=== Your task ===
Return each line below holding the string "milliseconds".

Excerpts from a dataset:
# # #

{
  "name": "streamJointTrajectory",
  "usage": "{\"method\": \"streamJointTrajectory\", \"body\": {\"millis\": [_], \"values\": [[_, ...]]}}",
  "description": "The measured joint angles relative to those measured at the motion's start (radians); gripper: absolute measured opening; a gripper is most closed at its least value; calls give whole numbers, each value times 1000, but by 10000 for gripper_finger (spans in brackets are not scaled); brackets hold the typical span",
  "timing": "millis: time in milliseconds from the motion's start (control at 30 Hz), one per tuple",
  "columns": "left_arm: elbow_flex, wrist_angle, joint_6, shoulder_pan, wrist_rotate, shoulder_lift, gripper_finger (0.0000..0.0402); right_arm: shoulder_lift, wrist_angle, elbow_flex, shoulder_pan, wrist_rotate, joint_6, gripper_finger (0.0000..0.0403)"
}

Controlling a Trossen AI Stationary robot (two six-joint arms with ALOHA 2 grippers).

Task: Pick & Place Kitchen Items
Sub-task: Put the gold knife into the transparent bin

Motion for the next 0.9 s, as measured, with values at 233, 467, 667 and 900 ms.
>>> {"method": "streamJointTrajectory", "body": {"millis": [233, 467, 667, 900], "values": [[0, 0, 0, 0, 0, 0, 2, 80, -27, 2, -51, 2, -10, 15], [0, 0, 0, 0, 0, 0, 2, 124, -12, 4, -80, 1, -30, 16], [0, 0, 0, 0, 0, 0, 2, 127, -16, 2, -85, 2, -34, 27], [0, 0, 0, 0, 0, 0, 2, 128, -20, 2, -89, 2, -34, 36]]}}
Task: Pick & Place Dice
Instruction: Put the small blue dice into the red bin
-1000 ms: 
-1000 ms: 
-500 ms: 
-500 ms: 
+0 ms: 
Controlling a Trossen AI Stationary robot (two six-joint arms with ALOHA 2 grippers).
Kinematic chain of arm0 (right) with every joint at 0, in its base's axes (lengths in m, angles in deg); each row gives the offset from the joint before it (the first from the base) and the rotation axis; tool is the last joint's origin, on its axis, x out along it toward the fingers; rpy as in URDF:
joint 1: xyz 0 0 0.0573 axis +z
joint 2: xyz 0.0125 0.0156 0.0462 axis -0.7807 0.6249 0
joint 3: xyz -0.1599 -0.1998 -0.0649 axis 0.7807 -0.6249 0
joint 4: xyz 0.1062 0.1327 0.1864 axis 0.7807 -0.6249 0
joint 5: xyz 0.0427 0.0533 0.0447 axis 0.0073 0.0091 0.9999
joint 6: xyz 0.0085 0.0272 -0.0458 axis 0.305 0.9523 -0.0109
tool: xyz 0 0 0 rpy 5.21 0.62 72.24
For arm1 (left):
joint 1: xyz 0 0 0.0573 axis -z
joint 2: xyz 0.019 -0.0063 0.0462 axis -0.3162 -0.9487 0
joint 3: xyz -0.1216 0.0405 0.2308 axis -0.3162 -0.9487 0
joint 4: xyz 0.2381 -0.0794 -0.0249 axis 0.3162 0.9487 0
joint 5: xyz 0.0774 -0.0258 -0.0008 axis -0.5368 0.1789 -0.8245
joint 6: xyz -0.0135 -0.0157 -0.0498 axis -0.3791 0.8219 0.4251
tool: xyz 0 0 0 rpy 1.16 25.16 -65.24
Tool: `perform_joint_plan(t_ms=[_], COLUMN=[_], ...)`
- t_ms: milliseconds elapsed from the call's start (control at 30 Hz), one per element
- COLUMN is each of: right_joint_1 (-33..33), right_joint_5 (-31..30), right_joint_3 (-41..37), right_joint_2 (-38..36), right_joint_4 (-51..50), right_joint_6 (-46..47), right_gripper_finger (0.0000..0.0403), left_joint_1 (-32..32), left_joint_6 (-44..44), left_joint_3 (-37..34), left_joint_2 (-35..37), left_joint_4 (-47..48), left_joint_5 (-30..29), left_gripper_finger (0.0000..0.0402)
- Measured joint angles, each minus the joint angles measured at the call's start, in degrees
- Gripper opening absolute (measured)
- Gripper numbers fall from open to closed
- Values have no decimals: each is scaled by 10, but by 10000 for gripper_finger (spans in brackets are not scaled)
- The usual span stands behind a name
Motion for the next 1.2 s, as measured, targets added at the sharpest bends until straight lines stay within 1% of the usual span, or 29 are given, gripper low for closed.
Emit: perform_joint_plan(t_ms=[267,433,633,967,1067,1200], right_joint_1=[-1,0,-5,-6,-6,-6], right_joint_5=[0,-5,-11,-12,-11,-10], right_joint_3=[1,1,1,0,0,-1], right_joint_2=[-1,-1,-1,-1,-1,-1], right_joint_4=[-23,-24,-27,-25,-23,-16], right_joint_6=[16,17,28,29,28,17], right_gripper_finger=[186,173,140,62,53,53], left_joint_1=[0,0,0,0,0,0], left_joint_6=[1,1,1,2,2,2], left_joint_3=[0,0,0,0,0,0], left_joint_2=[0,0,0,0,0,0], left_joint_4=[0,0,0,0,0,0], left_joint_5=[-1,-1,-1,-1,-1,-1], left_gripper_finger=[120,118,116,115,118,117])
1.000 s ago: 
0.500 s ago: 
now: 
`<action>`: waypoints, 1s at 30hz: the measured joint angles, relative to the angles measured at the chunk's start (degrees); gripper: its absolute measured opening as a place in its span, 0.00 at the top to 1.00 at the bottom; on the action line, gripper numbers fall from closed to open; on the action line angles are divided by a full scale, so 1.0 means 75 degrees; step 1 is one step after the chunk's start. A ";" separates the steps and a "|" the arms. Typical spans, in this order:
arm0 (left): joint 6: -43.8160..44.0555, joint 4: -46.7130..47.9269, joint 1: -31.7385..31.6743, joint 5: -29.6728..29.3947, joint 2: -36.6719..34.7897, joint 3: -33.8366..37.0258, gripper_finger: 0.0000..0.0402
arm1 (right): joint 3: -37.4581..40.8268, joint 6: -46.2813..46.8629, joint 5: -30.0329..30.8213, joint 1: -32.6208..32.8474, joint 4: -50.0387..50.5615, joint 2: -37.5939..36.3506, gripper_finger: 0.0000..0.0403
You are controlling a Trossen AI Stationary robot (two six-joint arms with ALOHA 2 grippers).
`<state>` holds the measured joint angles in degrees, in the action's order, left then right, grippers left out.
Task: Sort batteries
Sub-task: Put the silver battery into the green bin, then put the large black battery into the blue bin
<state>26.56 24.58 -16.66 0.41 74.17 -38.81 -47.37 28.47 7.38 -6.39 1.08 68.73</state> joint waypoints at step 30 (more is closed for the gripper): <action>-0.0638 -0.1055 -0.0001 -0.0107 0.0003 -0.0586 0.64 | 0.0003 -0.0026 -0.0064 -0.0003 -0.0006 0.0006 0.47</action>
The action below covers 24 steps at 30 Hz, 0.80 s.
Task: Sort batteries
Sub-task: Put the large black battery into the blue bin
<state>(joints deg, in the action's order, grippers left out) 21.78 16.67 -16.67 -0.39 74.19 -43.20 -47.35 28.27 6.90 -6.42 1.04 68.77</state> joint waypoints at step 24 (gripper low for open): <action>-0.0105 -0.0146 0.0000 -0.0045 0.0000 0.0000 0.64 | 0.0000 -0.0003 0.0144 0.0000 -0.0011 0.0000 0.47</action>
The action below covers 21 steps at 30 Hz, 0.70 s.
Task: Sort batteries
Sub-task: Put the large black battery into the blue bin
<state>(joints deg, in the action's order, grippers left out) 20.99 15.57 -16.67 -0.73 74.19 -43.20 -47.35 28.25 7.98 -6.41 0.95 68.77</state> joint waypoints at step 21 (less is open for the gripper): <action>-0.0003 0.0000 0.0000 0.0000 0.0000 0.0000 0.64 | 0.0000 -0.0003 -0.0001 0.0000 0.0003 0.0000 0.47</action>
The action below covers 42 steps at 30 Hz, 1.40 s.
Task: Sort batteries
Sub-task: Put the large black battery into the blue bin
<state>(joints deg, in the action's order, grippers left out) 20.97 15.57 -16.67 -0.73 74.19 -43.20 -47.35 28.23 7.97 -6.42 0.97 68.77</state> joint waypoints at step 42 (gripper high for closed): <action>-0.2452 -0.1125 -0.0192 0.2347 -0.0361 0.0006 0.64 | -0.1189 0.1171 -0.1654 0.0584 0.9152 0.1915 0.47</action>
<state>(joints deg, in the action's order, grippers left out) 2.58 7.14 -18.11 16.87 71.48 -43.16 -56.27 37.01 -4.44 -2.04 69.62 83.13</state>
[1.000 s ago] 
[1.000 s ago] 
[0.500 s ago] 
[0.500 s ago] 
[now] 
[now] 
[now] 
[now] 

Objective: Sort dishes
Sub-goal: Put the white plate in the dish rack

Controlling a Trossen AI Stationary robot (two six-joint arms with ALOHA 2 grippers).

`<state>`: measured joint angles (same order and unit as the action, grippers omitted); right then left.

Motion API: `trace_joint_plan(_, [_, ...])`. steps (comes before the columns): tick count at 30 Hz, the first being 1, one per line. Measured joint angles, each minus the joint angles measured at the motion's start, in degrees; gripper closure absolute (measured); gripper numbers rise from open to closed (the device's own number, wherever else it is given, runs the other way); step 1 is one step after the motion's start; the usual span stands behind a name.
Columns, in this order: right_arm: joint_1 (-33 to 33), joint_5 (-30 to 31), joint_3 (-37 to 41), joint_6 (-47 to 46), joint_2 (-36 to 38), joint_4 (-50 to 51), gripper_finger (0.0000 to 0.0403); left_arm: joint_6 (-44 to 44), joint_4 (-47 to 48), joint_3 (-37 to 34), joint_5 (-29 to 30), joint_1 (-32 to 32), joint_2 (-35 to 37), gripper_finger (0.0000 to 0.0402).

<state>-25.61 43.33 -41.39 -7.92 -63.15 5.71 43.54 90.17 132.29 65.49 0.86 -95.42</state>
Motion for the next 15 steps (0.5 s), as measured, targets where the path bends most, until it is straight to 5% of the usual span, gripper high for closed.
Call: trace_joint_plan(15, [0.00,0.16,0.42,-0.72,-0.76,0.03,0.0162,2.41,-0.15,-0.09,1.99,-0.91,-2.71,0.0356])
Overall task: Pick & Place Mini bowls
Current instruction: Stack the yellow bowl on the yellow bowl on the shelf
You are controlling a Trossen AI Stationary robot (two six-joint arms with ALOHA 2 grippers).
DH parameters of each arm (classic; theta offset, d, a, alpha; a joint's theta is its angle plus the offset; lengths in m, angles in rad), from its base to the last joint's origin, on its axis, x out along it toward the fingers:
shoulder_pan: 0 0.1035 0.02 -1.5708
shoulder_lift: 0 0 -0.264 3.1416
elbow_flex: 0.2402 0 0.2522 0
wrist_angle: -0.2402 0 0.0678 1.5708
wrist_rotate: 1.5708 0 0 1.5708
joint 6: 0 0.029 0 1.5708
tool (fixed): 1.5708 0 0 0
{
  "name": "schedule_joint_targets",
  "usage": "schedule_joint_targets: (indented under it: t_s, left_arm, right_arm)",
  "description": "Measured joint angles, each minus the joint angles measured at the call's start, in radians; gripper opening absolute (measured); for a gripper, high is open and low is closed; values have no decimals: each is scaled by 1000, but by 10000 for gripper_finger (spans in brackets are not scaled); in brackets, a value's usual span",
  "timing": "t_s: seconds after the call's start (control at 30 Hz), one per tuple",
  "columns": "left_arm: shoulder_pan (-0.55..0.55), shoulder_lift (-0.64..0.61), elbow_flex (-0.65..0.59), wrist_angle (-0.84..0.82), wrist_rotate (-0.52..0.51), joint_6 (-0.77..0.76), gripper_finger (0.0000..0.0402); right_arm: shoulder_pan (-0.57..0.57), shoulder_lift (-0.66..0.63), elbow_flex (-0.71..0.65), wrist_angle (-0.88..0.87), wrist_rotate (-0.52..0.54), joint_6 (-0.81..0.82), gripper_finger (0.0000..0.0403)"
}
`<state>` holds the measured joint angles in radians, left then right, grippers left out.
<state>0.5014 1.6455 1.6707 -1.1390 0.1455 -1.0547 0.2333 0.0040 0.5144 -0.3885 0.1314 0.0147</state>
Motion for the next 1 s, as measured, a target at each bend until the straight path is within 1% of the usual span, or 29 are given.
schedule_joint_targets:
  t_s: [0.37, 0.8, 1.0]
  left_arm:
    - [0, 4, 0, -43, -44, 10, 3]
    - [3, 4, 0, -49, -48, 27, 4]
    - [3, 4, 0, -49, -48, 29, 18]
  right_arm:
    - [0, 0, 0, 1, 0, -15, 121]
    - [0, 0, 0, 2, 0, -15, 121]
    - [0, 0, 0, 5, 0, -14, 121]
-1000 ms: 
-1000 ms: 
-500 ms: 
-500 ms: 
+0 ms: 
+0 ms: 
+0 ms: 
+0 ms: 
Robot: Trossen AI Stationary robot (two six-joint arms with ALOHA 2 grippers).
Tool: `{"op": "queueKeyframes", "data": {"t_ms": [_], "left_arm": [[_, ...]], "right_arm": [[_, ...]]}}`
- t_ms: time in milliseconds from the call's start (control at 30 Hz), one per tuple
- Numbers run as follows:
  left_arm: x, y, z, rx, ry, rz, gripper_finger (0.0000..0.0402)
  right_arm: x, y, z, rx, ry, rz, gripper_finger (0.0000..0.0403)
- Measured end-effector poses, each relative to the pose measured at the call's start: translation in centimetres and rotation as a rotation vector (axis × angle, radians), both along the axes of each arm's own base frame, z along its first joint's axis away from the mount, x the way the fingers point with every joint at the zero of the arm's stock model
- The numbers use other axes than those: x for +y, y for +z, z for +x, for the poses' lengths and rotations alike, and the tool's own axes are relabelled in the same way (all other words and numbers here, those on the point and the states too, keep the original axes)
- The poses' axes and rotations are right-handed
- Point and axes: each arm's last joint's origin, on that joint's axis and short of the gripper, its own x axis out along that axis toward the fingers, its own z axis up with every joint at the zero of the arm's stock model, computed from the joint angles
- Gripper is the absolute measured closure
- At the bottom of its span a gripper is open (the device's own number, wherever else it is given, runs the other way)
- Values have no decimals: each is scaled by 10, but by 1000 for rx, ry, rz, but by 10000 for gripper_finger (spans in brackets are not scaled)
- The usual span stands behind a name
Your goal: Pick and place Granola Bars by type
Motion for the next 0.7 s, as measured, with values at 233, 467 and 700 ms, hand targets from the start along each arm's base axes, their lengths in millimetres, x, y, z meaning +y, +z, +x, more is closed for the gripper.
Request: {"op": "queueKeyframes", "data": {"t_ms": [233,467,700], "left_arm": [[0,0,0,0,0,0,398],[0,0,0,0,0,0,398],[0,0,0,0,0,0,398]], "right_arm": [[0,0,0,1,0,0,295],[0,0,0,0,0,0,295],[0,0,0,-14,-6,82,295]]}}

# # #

=== Output for this task ===
  "timing": "millis: time in milliseconds from the motion's start (control at 30 Hz), one per tuple",
- t_ms: milliseconds elapsed from the call's start (control at 30 Hz), one per element
- t_ms: time in milliseconds from the call's start (control at 30 Hz), one per tuple

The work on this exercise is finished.